▶ [Assignment] Read the lines of the data below and retrieve those with "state".

▶ [Recorded information]
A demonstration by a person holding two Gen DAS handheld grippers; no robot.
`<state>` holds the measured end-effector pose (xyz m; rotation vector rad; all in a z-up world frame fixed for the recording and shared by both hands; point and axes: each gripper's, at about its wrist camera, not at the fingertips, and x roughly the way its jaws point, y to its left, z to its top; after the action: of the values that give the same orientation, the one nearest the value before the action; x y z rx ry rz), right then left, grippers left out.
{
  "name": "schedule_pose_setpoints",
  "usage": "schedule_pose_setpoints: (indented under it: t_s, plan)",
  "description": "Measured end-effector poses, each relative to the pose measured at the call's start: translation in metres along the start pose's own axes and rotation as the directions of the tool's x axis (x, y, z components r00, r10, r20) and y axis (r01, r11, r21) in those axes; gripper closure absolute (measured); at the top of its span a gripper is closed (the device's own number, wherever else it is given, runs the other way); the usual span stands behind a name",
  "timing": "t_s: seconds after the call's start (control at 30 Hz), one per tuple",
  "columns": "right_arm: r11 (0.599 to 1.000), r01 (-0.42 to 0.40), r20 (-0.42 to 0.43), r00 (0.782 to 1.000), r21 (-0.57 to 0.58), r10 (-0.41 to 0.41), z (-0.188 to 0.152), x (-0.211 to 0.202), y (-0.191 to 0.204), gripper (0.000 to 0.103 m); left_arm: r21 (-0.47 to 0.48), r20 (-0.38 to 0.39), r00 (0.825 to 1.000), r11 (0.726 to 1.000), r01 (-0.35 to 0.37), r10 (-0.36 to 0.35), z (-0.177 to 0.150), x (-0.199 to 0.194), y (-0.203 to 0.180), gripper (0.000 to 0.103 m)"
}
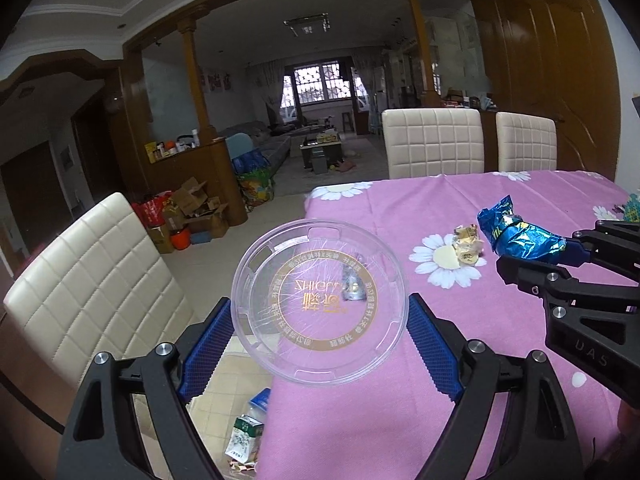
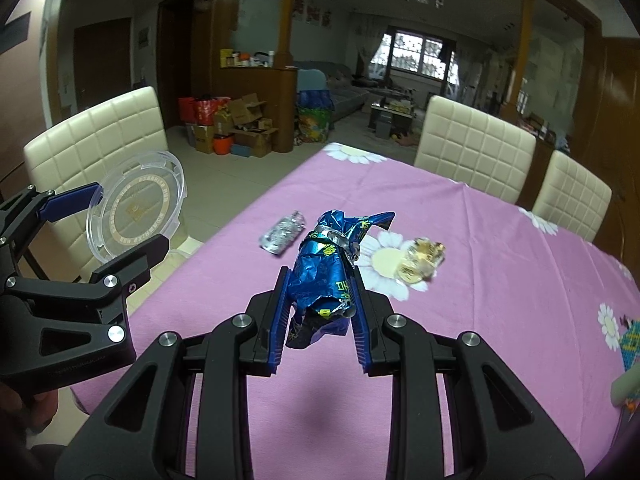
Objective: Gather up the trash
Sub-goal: 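Carry the clear lid and blue wrapper over the clear bin with both grippers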
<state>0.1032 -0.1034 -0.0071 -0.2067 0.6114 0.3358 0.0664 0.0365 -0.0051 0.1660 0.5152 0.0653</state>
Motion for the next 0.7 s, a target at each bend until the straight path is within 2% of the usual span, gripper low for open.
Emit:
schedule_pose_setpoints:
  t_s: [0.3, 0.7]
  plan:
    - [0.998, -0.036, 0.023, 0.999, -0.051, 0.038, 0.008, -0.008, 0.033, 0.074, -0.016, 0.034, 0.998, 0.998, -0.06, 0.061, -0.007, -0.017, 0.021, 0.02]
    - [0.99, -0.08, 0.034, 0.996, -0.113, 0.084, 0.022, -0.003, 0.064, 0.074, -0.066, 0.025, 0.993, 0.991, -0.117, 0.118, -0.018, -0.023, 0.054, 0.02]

▶ [Exercise response]
`<state>` holds the measured end-effector pose (xyz m; rotation vector rad; all in a z-up world frame fixed for the recording and shared by both hands; point and axes: each gripper's, at about its wrist camera, not at the fingertips, and x roughly the way its jaws point, y to its left, z to its top; after the action: of the values that give the same orientation, the one nearest the value before the action; x y z rx ry rz), right then left, grippers left out.
<state>0.1032 -0.1034 -0.0071 -0.2067 0.6114 0.3358 0.0664 0.0365 -0.0051 0.1660 0.5152 0.0653</state>

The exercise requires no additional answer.